### Exercise details
The entries are to be output word for word, with the pictures omitted.

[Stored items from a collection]

%%

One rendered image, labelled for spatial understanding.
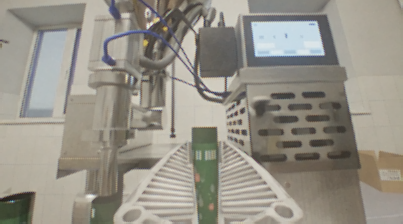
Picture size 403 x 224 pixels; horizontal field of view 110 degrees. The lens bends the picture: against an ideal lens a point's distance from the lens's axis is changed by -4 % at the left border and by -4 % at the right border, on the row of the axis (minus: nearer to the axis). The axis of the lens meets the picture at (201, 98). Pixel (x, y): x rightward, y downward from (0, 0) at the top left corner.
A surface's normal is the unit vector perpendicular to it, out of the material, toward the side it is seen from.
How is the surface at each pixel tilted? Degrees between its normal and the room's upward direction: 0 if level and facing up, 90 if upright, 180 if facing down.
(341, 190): 90
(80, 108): 90
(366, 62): 90
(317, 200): 90
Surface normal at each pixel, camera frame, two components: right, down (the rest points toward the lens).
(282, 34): -0.01, -0.20
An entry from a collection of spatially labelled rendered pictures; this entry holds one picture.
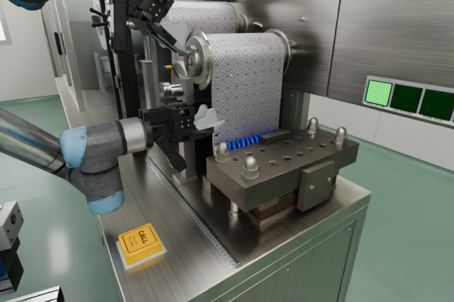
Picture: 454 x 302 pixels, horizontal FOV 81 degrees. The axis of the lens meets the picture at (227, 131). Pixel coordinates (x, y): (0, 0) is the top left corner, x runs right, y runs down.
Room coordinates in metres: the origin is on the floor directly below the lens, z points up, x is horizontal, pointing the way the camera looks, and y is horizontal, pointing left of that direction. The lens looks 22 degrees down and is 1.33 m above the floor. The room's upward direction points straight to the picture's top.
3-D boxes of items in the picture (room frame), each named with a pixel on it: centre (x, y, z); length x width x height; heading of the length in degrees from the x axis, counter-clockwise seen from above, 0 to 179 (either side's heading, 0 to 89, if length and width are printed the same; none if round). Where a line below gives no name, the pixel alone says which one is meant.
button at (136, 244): (0.42, 0.18, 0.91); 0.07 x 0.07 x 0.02; 34
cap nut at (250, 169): (0.50, -0.05, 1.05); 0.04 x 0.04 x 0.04
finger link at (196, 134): (0.59, 0.07, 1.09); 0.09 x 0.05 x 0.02; 122
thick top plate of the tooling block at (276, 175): (0.62, -0.16, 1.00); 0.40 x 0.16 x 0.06; 124
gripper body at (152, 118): (0.57, 0.14, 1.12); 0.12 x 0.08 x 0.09; 124
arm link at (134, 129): (0.53, 0.21, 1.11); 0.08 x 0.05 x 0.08; 34
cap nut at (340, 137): (0.68, -0.32, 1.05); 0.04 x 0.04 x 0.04
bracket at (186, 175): (0.69, 0.13, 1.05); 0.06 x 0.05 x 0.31; 124
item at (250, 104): (0.70, -0.06, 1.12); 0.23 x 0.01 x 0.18; 124
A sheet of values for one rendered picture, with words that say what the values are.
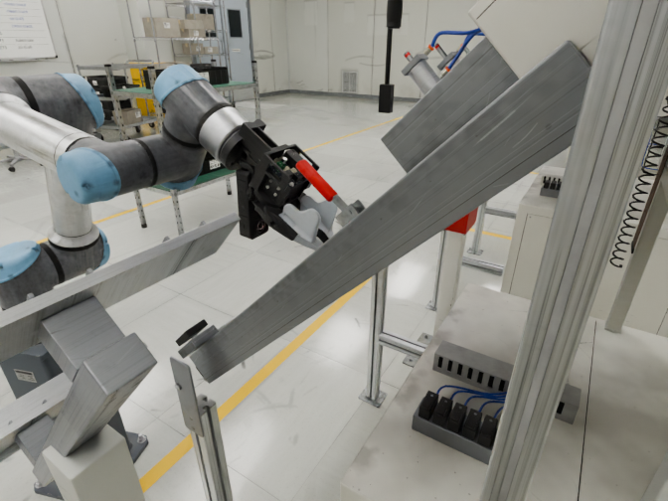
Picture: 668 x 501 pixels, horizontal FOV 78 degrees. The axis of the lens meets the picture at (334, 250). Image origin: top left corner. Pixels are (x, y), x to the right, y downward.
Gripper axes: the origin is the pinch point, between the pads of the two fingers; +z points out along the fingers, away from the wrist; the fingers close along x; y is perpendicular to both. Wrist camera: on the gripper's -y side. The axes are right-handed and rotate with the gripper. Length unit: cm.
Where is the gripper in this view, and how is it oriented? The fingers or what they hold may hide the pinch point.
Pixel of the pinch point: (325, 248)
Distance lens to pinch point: 60.3
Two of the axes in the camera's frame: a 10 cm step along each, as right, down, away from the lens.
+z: 7.0, 7.0, -1.4
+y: 4.7, -6.1, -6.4
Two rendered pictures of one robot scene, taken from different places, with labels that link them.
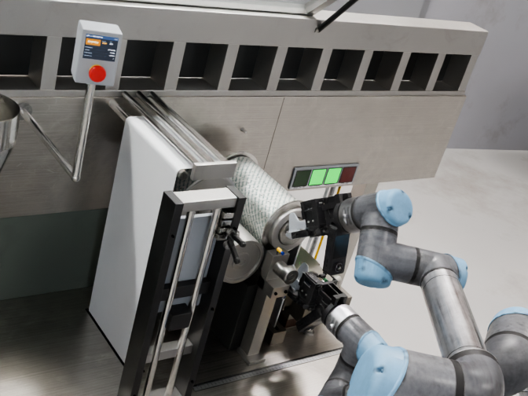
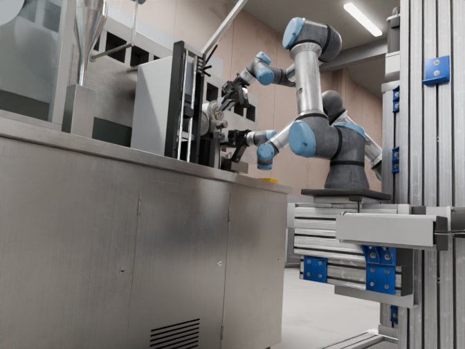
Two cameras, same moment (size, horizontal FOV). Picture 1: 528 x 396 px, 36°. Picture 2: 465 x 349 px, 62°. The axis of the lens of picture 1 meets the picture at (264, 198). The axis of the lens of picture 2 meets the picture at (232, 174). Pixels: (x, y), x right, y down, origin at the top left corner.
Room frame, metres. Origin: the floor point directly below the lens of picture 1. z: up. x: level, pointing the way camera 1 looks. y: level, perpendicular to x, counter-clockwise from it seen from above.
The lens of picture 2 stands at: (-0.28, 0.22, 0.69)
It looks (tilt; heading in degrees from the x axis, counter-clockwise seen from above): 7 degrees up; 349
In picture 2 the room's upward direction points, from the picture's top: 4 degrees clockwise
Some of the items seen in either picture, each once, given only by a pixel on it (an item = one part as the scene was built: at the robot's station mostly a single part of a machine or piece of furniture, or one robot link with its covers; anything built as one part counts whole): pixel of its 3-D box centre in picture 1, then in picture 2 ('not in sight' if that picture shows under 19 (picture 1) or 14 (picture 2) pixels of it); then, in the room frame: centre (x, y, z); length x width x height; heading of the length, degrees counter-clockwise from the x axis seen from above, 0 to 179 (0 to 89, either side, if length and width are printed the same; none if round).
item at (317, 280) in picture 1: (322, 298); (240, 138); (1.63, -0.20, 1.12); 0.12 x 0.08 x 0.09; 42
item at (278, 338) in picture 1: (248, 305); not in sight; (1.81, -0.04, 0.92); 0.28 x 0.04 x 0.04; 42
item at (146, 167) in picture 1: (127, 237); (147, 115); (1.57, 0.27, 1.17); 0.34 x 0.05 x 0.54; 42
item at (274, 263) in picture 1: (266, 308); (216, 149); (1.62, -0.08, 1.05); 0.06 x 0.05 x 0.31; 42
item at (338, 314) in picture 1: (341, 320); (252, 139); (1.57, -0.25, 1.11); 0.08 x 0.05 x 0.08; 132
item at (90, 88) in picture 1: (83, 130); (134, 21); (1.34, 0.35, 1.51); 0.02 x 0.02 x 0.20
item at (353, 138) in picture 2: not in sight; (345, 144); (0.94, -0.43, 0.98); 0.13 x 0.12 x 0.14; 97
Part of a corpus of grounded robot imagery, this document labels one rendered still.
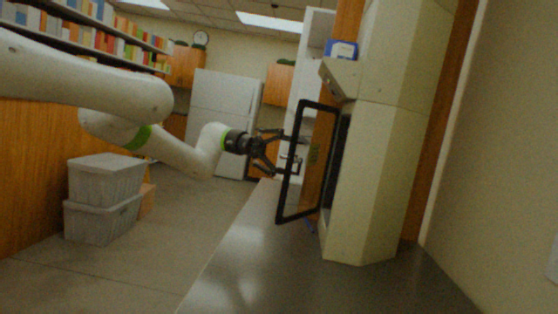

%%

### Result for this task
One rendered image, labelled for spatial understanding.
Picture size 403 x 224 pixels; horizontal field of view 110 degrees. The lens bends the picture: against an ideal lens a point's distance from the lens's axis is changed by -4 % at the left border and by -4 % at the right border, on the row of the axis (minus: nearer to the axis). The axis of the lens meets the picture at (201, 98). Pixel (x, y): x rightward, y downward from (0, 0) at the top left corner.
A surface's normal is the unit vector perpendicular to it, out of the material, toward the side it is seen from.
How is the surface at each pixel tilted? Degrees between its normal and the room's upward direction: 0 if level and facing up, 90 if upright, 180 if facing down.
(341, 190): 90
(80, 108): 90
(366, 62): 90
(317, 200): 90
Surface normal at each pixel, camera frame, two components: right, down (the rest points toward the lens).
(282, 34): -0.01, -0.20
An entry from a collection of spatially labelled rendered pictures; this entry holds one picture.
Picture: 454 x 302 pixels, horizontal FOV 81 degrees. The axis of the lens meets the picture at (227, 131). Pixel coordinates (x, y): (0, 0) is the top left corner, x runs right, y runs down.
Room coordinates in metres: the origin is on the floor directly below the lens, z points up, x is horizontal, pointing the way the camera looks, and y is horizontal, pointing left of that direction. The lens looks 22 degrees down and is 1.33 m above the floor. The room's upward direction points straight to the picture's top.
3-D boxes of items in the picture (room frame), each named with a pixel on it: centre (x, y, z); length x width x height; heading of the length in degrees from the x axis, counter-clockwise seen from above, 0 to 179 (either side's heading, 0 to 89, if length and width are printed the same; none if round). Where a line below gives no name, the pixel alone says which one is meant.
button at (136, 244): (0.42, 0.18, 0.91); 0.07 x 0.07 x 0.02; 34
cap nut at (250, 169): (0.50, -0.05, 1.05); 0.04 x 0.04 x 0.04
finger link at (196, 134): (0.59, 0.07, 1.09); 0.09 x 0.05 x 0.02; 122
thick top plate of the tooling block at (276, 175): (0.62, -0.16, 1.00); 0.40 x 0.16 x 0.06; 124
gripper body at (152, 118): (0.57, 0.14, 1.12); 0.12 x 0.08 x 0.09; 124
arm link at (134, 129): (0.53, 0.21, 1.11); 0.08 x 0.05 x 0.08; 34
cap nut at (340, 137): (0.68, -0.32, 1.05); 0.04 x 0.04 x 0.04
bracket at (186, 175): (0.69, 0.13, 1.05); 0.06 x 0.05 x 0.31; 124
item at (250, 104): (0.70, -0.06, 1.12); 0.23 x 0.01 x 0.18; 124
A sheet of values for one rendered picture, with words that say what the values are.
Picture: 668 x 501 pixels, horizontal FOV 78 degrees. The axis of the lens meets the picture at (334, 250). Image origin: top left corner. Pixels are (x, y), x to the right, y downward.
Gripper axes: the origin is the pinch point, between the pads of the two fingers; +z points out along the fingers, away from the wrist; the fingers close along x; y is perpendicular to both. Wrist camera: on the gripper's -y side. The axes are right-handed and rotate with the gripper. Length unit: cm.
Where is the gripper in this view, and how is it oriented? The fingers or what they hold may hide the pinch point.
Pixel of the pinch point: (325, 248)
Distance lens to pinch point: 60.3
Two of the axes in the camera's frame: a 10 cm step along each, as right, down, away from the lens.
+z: 7.0, 7.0, -1.4
+y: 4.7, -6.1, -6.4
Two rendered pictures of one robot scene, taken from different places, with labels that link them.
Two cameras, same moment (size, horizontal FOV). Picture 1: 528 x 396 px, 36°. Picture 2: 465 x 349 px, 62°. The axis of the lens of picture 1 meets the picture at (264, 198). The axis of the lens of picture 2 meets the picture at (232, 174). Pixels: (x, y), x right, y down, origin at the top left corner.
Room frame, metres. Origin: the floor point directly below the lens of picture 1. z: up. x: level, pointing the way camera 1 looks. y: level, perpendicular to x, counter-clockwise from it seen from above.
The lens of picture 2 stands at: (-0.28, 0.22, 0.69)
It looks (tilt; heading in degrees from the x axis, counter-clockwise seen from above): 7 degrees up; 349
In picture 2 the room's upward direction points, from the picture's top: 4 degrees clockwise
Some of the items seen in either picture, each once, given only by a pixel on it (an item = one part as the scene was built: at the robot's station mostly a single part of a machine or piece of furniture, or one robot link with its covers; anything built as one part counts whole): pixel of its 3-D box centre in picture 1, then in picture 2 ('not in sight' if that picture shows under 19 (picture 1) or 14 (picture 2) pixels of it); then, in the room frame: centre (x, y, z); length x width x height; heading of the length, degrees counter-clockwise from the x axis seen from above, 0 to 179 (0 to 89, either side, if length and width are printed the same; none if round).
item at (317, 280) in picture 1: (322, 298); (240, 138); (1.63, -0.20, 1.12); 0.12 x 0.08 x 0.09; 42
item at (278, 338) in picture 1: (248, 305); not in sight; (1.81, -0.04, 0.92); 0.28 x 0.04 x 0.04; 42
item at (146, 167) in picture 1: (127, 237); (147, 115); (1.57, 0.27, 1.17); 0.34 x 0.05 x 0.54; 42
item at (274, 263) in picture 1: (266, 308); (216, 149); (1.62, -0.08, 1.05); 0.06 x 0.05 x 0.31; 42
item at (338, 314) in picture 1: (341, 320); (252, 139); (1.57, -0.25, 1.11); 0.08 x 0.05 x 0.08; 132
item at (90, 88) in picture 1: (83, 130); (134, 21); (1.34, 0.35, 1.51); 0.02 x 0.02 x 0.20
item at (353, 138) in picture 2: not in sight; (345, 144); (0.94, -0.43, 0.98); 0.13 x 0.12 x 0.14; 97
Part of a corpus of grounded robot imagery, this document labels one rendered still.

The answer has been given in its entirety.